Return the listing exactly. Keep no pictures.

--- Stored data Enclosed Below ---

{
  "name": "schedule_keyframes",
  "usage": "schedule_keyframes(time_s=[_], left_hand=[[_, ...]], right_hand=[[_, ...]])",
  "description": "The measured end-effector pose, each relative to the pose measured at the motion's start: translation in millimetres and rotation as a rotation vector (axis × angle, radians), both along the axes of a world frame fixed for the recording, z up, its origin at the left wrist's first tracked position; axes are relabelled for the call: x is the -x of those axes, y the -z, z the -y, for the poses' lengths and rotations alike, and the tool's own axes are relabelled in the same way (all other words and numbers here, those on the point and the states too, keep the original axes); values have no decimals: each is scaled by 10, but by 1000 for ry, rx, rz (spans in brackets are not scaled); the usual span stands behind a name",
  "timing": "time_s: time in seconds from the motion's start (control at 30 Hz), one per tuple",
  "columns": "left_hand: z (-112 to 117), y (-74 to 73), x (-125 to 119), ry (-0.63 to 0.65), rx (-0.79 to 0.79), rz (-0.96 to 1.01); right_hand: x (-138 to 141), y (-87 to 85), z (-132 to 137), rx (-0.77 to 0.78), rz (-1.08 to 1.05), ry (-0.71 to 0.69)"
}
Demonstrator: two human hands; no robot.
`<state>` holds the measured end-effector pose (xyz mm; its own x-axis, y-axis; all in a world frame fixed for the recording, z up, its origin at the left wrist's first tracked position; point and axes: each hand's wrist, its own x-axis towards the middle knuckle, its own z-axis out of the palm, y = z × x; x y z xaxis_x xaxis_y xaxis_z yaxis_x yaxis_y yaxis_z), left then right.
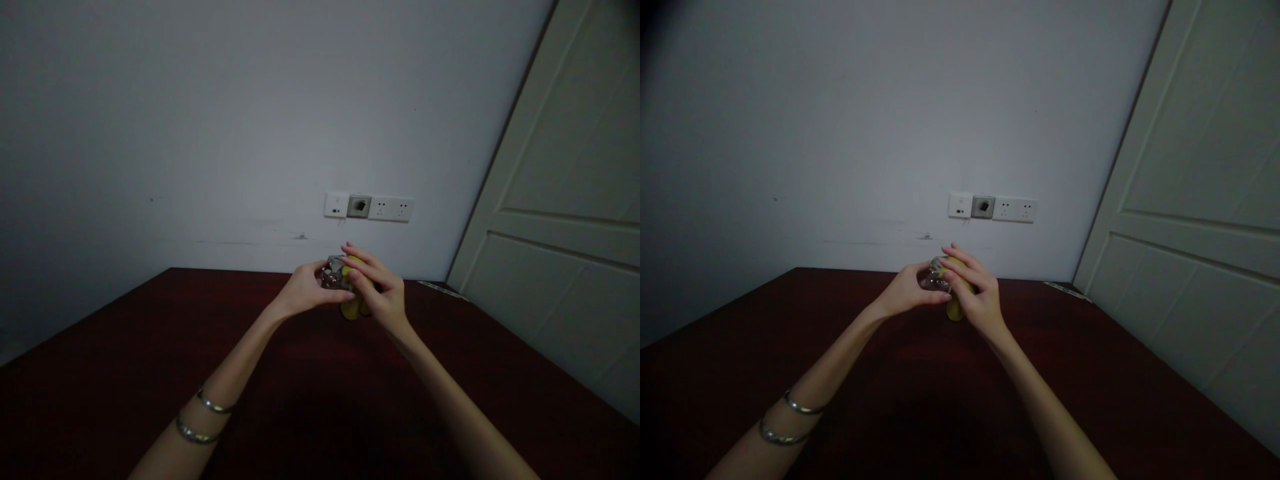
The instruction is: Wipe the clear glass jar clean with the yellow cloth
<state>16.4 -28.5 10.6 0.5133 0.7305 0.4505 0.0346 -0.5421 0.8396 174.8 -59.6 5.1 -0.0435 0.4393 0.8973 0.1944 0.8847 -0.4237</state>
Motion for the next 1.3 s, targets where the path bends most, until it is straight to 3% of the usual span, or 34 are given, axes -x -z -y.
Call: schedule_keyframes(time_s=[0.17,0.37,0.63,0.87,0.97,1.13,1.3], left_hand=[[14,19,11,-148,-153,-157],[-17,45,27,-299,-227,-269],[50,5,11,-296,-233,-285],[12,24,28,-321,-243,-291],[31,8,33,-274,-246,-270],[93,-62,62,-200,-266,-258],[75,-53,65,-167,-244,-251]], right_hand=[[-37,-9,-60,131,6,63],[-22,22,2,-74,345,48],[-71,6,-83,52,209,97],[-9,43,-13,-113,360,59],[-7,40,-18,-88,262,75],[14,9,-58,77,-17,94],[17,16,-69,173,-127,19]])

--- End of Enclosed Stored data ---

### Answer box
{
  "name": "schedule_keyframes",
  "usage": "schedule_keyframes(time_s=[_], left_hand=[[_, ...]], right_hand=[[_, ...]])",
  "description": "The measured end-effector pose, each relative to the pose measured at the motion's start: translation in millimetres and rotation as a rotation vector (axis × angle, radians), both along the axes of a world frame fixed for the recording, z up, its origin at the left wrist's first tracked position; axes are relabelled for the call: x is the -x of those axes, y the -z, z the -y, for the poses' lengths and rotations alike, and the tool's own axes are relabelled in the same way (all other words and numbers here, those on the point and the states too, keep the original axes); values have no decimals: each is scaled by 10, but by 1000 for ry, rx, rz (spans in brackets are not scaled); the usual span stands behind a name",
  "timing": "time_s: time in seconds from the motion's start (control at 30 Hz), one per tuple",
  "columns": "left_hand: z (-112 to 117), y (-74 to 73), x (-125 to 119), ry (-0.63 to 0.65), rx (-0.79 to 0.79), rz (-0.96 to 1.01); right_hand: x (-138 to 141), y (-87 to 85), z (-132 to 137), rx (-0.77 to 0.78), rz (-1.08 to 1.05), ry (-0.71 to 0.69)"
}
Demonstrator: two human hands; no robot.
`<state>` holds the measured end-effector pose (xyz mm; its own x-axis, y-axis; all in a world frame fixed for the recording, z up, its origin at the left wrist's first tracked position; point and axes: each hand's wrist, its own x-axis towards the middle knuckle, its own z-axis out of the palm, y = z × x; x y z xaxis_x xaxis_y xaxis_z yaxis_x yaxis_y yaxis_z), left then right.
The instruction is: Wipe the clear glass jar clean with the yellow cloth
<state>16.4 -28.5 10.6 0.5133 0.7305 0.4505 0.0346 -0.5421 0.8396 174.8 -59.6 5.1 -0.0435 0.4393 0.8973 0.1944 0.8847 -0.4237</state>
Motion for the next 1.3 s, targets where the path bends most, until it is straight to 3% of the usual span, or 34 are given, axes -x -z -y.
Call: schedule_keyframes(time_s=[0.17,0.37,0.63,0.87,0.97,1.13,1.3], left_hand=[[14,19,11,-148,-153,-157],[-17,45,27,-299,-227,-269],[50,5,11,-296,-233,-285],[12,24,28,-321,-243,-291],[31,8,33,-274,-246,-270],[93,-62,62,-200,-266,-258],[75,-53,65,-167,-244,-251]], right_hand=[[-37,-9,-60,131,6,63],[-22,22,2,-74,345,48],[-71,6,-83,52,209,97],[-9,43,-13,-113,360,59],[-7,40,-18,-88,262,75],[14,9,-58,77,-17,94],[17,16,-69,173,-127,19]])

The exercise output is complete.